| Work item |
Beginning with the first line, please repeat the entries exactly and end on the line that contains "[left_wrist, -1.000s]".

[[ Data shown open ]]

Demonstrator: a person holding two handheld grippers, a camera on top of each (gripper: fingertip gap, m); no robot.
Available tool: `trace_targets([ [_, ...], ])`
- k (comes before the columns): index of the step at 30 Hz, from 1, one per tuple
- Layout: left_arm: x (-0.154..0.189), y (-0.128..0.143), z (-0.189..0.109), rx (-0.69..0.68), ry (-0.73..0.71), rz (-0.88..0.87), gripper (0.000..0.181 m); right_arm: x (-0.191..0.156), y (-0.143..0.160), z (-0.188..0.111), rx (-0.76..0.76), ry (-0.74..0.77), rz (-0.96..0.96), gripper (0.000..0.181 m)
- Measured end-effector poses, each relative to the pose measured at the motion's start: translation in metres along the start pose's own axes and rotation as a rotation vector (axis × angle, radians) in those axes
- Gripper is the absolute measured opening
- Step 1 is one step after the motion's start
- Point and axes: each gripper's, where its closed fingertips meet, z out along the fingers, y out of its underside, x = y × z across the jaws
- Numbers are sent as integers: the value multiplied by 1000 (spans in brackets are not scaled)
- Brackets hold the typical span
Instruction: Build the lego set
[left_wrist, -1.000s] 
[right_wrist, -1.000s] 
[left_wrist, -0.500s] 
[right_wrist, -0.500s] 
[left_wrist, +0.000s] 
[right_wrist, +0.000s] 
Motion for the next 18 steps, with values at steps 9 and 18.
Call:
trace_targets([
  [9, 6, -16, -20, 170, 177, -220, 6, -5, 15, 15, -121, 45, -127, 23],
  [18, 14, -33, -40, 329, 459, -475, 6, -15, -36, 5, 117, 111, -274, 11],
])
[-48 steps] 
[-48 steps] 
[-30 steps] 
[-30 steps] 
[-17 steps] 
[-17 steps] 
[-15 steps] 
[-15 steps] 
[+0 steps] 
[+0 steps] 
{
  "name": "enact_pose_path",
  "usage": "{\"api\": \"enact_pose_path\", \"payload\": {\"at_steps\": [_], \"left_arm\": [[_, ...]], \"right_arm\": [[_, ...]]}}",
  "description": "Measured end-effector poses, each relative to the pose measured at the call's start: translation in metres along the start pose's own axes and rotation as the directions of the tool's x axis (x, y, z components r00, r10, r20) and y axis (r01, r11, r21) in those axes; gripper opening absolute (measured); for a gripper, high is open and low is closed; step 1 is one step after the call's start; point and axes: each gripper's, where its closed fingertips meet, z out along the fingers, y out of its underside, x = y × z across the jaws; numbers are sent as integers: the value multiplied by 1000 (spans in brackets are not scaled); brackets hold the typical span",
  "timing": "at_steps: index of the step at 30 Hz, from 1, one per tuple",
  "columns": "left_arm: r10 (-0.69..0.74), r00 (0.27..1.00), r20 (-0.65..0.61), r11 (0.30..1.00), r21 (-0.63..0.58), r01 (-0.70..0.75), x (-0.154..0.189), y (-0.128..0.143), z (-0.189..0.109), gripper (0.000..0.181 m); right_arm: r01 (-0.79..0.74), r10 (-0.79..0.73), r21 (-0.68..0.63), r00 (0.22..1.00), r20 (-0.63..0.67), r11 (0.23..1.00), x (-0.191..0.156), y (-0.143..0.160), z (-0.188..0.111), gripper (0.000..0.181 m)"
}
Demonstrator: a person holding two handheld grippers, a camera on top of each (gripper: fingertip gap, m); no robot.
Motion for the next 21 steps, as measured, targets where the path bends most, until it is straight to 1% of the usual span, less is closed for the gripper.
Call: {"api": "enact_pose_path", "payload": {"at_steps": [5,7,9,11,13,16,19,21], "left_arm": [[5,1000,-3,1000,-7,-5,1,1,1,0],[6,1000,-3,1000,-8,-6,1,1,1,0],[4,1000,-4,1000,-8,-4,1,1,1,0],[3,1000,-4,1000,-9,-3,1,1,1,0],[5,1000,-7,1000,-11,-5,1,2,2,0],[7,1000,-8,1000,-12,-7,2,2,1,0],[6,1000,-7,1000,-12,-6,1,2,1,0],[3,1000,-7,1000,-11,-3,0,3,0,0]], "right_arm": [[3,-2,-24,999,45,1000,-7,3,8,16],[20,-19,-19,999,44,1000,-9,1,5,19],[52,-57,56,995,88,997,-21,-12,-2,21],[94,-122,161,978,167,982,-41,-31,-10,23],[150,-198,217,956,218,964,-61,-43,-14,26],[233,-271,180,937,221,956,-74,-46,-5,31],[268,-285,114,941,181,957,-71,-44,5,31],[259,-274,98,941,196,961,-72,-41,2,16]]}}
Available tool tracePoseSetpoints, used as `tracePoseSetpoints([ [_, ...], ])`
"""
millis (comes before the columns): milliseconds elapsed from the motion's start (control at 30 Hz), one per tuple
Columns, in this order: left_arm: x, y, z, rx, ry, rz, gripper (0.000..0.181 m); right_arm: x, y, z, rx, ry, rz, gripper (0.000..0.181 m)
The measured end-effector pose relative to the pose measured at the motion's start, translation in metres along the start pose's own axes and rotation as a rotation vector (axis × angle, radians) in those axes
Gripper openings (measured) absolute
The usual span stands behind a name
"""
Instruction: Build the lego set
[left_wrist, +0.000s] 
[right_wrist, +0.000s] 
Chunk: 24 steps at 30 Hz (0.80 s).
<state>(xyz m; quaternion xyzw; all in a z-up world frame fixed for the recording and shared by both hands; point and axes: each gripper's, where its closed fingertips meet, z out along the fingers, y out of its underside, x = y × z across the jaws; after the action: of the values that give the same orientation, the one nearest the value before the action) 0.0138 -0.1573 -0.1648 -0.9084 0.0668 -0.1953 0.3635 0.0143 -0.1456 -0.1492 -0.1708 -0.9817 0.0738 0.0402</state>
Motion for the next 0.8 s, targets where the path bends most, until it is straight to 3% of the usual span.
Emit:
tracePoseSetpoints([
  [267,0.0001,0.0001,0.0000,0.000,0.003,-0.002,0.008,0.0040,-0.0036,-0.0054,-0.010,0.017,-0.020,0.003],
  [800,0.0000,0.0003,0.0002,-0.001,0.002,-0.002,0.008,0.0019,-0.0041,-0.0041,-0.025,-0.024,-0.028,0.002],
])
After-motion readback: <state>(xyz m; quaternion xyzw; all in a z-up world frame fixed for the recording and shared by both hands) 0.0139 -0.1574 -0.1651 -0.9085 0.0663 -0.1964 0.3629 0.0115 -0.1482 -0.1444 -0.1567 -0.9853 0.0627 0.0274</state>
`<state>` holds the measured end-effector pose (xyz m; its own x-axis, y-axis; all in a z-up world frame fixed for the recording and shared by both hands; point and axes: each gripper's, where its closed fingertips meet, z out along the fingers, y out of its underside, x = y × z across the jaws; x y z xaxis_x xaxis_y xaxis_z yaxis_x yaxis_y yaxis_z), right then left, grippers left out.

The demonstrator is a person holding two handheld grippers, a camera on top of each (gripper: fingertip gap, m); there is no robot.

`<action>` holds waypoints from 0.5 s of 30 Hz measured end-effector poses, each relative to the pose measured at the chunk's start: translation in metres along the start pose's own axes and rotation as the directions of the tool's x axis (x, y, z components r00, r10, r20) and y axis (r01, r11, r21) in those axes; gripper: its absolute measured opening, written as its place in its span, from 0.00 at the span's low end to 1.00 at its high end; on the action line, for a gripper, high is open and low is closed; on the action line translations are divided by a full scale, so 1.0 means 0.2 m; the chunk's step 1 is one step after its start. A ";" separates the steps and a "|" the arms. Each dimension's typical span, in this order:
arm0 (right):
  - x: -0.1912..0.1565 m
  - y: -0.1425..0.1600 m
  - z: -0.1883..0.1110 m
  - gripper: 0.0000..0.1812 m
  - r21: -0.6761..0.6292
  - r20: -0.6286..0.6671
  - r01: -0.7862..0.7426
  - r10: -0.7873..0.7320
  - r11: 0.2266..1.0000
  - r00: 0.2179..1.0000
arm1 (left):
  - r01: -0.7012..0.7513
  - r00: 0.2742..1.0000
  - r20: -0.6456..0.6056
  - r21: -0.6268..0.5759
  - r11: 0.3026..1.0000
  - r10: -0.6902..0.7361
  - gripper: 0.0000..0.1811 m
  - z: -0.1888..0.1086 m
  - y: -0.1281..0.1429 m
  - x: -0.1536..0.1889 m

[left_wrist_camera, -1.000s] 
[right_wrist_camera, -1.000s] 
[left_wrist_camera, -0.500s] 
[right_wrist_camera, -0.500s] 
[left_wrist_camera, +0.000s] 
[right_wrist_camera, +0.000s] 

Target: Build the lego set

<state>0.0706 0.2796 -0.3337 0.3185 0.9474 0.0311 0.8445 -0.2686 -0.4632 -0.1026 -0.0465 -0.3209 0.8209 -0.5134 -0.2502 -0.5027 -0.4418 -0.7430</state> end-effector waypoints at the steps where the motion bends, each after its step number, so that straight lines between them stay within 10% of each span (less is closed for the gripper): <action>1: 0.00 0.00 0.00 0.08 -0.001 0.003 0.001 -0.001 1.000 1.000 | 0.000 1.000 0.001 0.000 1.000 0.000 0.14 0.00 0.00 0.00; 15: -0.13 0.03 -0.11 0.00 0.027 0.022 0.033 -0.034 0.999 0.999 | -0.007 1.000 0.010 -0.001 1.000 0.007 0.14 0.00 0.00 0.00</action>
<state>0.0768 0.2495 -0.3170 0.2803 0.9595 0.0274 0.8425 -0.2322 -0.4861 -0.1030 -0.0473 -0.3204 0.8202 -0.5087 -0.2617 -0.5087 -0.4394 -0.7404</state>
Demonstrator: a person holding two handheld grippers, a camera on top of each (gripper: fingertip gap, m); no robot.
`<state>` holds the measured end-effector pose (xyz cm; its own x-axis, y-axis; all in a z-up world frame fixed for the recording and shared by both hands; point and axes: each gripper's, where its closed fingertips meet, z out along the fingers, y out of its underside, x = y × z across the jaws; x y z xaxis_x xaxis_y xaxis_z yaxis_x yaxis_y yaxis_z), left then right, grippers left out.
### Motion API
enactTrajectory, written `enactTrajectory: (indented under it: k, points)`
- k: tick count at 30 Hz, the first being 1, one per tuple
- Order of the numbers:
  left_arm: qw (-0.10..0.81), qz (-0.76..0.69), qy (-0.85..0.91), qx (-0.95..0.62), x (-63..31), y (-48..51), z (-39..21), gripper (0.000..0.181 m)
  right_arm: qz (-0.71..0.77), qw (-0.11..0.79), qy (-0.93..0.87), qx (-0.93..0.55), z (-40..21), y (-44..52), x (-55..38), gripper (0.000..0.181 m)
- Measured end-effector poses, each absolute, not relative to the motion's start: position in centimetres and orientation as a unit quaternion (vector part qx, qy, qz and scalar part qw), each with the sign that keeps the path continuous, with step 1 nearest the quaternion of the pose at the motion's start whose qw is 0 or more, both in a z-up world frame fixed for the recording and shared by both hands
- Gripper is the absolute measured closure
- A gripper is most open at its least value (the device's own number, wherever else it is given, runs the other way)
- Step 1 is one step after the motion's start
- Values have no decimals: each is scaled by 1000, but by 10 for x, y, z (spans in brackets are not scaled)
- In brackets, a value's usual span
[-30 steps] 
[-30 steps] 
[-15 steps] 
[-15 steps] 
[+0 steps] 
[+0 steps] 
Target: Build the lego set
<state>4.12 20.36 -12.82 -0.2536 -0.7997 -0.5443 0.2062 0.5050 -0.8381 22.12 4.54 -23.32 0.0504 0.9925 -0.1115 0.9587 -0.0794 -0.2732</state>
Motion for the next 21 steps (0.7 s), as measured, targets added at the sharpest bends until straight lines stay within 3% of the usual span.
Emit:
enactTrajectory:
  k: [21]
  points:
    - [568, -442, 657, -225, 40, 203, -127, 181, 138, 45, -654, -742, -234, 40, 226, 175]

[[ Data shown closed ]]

| The answer |
Demonstrator: a person holding two handheld grippers, a camera on top of each (gripper: fingertip gap, m); no robot.
Available tool: `trace_targets([ [_, ...], ])`
- k (comes before the columns): index of the step at 30 Hz, from 1, one per tuple
- Layout: left_arm: x (-0.154..0.189), y (-0.128..0.143), z (-0.189..0.109), rx (-0.69..0.68), ry (-0.73..0.71), rz (-0.88..0.87), gripper (0.000..0.181 m); right_arm: x (-0.191..0.156), y (-0.143..0.160), z (-0.188..0.111), rx (-0.76..0.76), ry (-0.74..0.77), rz (-0.96..0.96), gripper (0.000..0.181 m)
- Measured end-effector poses, each relative to the pose measured at the motion's start: translation in metres along the start pose's own axes and rotation as a rotation vector (axis × angle, radians) in those axes
- Gripper is the absolute measured opening
- Step 1 is one step after the motion's start
- Point and axes: each gripper's, where its closed fingertips meet, z out along the fingers, y out of its underside, x = y × z across the jaws
- Numbers are sent as integers: the value multiplied by 1000 (spans in brackets are not scaled)
- Brackets hold the typical span
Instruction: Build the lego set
[left_wrist, -1.000s] 

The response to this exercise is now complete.